Ich höre die Schreie der Menschen, die durch den Wald laufen und nach einem Monster suchen, das es gar nicht gibt. Ich laufe schneller und atme die vertrauten Gerüche ein: Kiefer, Gras, brennendes Feuerholz. Ich glaube Stimmen zu hören, die strenge, laute meiner Mutter, die freundliche, liebenswürdige meines Vaters, die schrillen Stimmen meiner Schwestern und die sanfte Stimme Jeremiah's…
Plötzlich ist es still. Totenstill, als würde der Wald den Atem anhalten. Ich höre die Stimmen der Menschen nicht mehr, ich höre gar nichts. Langsam bekomme ich Angst. Keuchend bleibe ich stehen und ringe nach Atem. Ich darf das nicht. Stehenbleiben. Ich muss weiter. Ich zwinge mich,  einen Fuß nach dem anderen.

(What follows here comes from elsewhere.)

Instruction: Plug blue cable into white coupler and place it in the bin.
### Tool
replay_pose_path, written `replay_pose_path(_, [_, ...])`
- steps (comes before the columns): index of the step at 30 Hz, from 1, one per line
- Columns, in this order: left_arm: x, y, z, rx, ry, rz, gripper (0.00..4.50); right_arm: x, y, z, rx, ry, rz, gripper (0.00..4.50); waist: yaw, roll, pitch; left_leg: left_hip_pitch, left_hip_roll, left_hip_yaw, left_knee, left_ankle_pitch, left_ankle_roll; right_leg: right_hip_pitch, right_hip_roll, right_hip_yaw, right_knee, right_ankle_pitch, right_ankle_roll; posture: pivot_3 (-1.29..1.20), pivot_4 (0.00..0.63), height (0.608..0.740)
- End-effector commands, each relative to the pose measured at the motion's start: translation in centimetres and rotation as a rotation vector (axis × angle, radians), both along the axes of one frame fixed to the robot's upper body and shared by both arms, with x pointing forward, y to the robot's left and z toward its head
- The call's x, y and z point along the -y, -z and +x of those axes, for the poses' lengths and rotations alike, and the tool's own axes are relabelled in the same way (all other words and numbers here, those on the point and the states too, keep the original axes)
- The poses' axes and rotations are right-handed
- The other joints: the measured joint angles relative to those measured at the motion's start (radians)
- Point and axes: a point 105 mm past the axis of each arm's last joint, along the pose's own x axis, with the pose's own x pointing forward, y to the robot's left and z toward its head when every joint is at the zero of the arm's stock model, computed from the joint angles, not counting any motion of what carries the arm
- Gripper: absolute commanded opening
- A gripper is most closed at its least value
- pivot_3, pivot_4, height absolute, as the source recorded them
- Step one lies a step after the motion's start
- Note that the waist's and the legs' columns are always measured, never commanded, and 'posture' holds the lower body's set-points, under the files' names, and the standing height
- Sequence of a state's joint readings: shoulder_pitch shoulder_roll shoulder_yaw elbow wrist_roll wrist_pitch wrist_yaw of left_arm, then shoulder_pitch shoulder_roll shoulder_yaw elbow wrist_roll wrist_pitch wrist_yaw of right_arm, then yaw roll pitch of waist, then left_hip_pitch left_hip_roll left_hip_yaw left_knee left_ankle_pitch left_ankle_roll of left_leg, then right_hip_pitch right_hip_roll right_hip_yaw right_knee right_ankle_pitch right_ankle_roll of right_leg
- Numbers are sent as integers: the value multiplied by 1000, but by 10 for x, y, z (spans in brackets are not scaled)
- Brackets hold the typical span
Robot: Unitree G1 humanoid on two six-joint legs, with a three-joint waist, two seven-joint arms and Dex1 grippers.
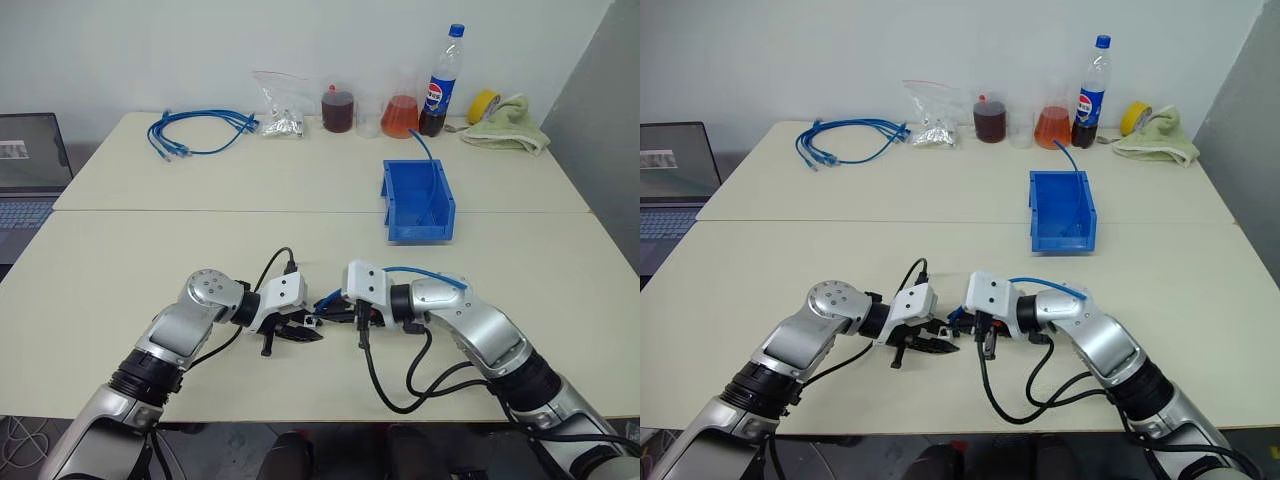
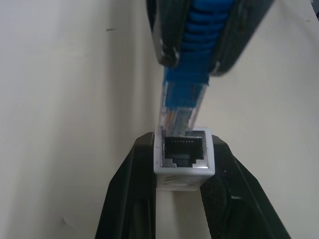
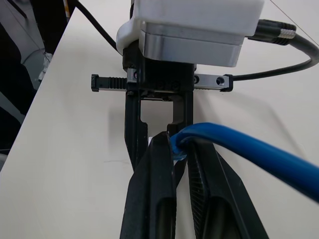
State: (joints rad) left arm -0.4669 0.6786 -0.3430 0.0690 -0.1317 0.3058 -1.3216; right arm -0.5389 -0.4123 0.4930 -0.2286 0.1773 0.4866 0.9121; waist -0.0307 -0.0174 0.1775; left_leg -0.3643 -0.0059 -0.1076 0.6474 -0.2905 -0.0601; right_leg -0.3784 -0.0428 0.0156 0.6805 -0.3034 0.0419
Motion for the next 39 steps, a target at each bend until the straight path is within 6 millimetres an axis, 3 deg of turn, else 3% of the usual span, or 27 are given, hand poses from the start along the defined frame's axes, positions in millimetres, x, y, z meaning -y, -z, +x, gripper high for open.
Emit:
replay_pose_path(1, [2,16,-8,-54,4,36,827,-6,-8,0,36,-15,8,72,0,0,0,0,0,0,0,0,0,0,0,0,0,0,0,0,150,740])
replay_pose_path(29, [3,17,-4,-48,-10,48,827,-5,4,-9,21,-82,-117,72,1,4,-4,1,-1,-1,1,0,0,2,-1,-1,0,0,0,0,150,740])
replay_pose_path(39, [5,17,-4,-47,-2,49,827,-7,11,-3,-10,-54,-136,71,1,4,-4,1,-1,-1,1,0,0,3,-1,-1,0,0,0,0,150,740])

Das plötzliche Knacken eines Astes ist nicht zu überhören. Das war kein Tier, da bin ich mir sicher. Blitzschnell drehe ich mich um, bereit wegzurennen.  Aus dem tiefen Schatten zweier Bäume löst sich eine Gestalt, mittelgroß und breit gebaut. Mehr kann ich in dem Licht nicht erkennen. Ich sehe gelbliche Zähne aufblitzen, solche, wie fast jeder hier sie hat. Die Person kommt näher, ich dagegen weiche zurück. Ich versuche zu erkennen, ob dieser jemand eine Waffe in der Hand hält, vergebens. So stehen wir da, sehen  uns einfach nur stumm an, ich wiege meine Chancen ab. Ich bin schnell. Ich muss ihn ablenken, dann ist die Überraschung auf meiner Seite. Ich konzentriere mich, als er anfängt zu sprechen. ,, Wohin willst du ?“ ,,Ich hätte wissen müssen das du es bist. Deinen Gestank rieche ich bis hier“, antworte ich zischend. ,, Wie immer nett und höflich, was ? Nur das dir das in deiner Position nicht gerade hilfreich ist.“ ,,Was willst du, Will ?“ ,, Nichts, was du mir freiwillig geben würdest. Dir ist hoffentlich klar, dass mich jeder in diesem Wald hören kann wenn ich schreie. Ich könnte so tun, als hättest du mich verhext. Ein bisschen Schaum im Mund und verdrehte Augen, und schon liegst du gefesselt am Grund des Sees. Dabei wissen wir ja beide, dass du es nicht bist. Wo ist dein lächerlicher kleiner Freund? ‘‘ „ Verpiss dich ‘‘.  ,, Ich seh schon. Du willst nicht mit mir reden. Nun gut. Weißt du, ich frage mich die ganze Zeit, wieso er und nicht ich?